The other night on Twitter, after I and others communicated concern as the number of attacks on misconfigured MongoDB installations rose to 27,000 in a relatively short period, @Cyber_War_News and I had a respectful disagreement about the seriousness of the situation:
still shocked that yall shocked and fussing about the mongodb ransom spike.
— CWN (@Cyber_War_News) January 8, 2017
@PogoWasRight well we all know 95% are dev and waste databases, others are most likely backed up, i see no major issue really
— CWN (@Cyber_War_News) January 8, 2017
In light of the above, I thought I’d highlight what we can learn from the MongoDB ransacking sheet created by Victor Gevers and Niall Merrigan. They’ve added a sheet about the victims they’ve provided assistance to. For the first 118 victim entries, consider the following:
- Only 13 report that they had recently backed up the now-wiped database; the rest reported no recent backups.
- 7 reported paying the ransom; none of those had gotten their data back.
- 86 of the databases (73%) were production databases, with an additional 11 instances being coded as “staging,” and 4 instances coded as “development.” The remaining were coded as “unknown,” left blank, or had other designations.

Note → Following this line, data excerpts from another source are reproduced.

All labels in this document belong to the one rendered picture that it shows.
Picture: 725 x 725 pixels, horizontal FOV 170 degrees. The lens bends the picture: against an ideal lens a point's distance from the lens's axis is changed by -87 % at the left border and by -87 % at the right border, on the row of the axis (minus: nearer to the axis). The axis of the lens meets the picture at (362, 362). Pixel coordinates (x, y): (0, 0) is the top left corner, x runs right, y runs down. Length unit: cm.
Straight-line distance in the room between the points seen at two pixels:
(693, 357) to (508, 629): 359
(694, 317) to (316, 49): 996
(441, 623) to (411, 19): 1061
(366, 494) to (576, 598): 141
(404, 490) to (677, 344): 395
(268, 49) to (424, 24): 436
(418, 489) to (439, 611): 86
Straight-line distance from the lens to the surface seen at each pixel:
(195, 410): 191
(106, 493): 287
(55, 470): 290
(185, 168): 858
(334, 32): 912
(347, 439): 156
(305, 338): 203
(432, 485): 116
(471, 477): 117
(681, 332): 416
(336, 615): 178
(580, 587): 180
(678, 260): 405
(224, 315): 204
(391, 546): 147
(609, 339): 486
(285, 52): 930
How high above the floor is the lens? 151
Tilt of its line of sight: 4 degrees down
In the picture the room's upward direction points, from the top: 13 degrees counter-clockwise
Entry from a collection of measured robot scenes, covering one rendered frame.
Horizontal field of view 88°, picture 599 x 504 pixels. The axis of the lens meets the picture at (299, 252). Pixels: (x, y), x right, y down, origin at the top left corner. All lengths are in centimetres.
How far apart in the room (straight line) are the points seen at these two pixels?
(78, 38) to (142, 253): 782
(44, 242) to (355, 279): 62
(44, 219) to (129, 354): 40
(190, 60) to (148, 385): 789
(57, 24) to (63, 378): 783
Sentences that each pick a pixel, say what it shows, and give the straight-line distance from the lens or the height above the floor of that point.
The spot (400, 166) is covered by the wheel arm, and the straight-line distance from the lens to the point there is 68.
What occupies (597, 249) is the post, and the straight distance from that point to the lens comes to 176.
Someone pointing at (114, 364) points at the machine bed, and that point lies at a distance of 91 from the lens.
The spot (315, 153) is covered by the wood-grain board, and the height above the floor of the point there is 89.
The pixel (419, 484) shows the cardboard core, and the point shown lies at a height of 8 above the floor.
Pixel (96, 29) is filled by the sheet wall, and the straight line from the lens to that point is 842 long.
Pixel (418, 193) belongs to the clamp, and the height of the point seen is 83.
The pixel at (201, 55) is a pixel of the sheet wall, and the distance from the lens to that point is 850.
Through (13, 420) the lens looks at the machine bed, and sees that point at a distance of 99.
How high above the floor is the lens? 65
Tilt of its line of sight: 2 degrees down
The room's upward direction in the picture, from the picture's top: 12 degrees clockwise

Maybe the first 118 cases are an atypical sample of the more than 27,000 that have been hit, but also consider this:
For the 40+ U.S. entries in the sheet, the production databases included:
- a travel organization that issued tickets and stored search and customer data in the database;
- an online advertising firm that stored online ads tracking data;
- a school that stored a student database;
- an Internet app (Social Media) that stored user data;
- a Consumer Services organization that stored customer data;
- an Online Media entity that stored customer data;
- an Online Service (Webshop) that stored orders and customer data; and
- an Online Service (Financial) that stored transaction logs.
Many other U.S. entries were noted as “production” without more specific information entered yet.
And of course, the problem is not confined to U.S. databases. A French healthcare research entity had its database with cancer research data wiped out. They reported no recent backup. And an online financial service in Argentina also had its production database wiped out; that one contained payroll data. They, too, had no recent backup.
As of yesterday, more than 93 terabytes of data had been wiped out.
So should we be concerned about these attacks? I think we should.
But in light of the fact that this is not a new problem, will the Federal Trade Commission consider any enforcement actions against some entities for not using “reasonable security” to protect personally identifiable information? Could the FTC argue that even if they haven’t specifically provided any guidance on MongoDB or other NoSQL databases, the information was out there and entities or their third-party vendors should have known by now?
This post was edited post-publication as it was accidentally posted before completion.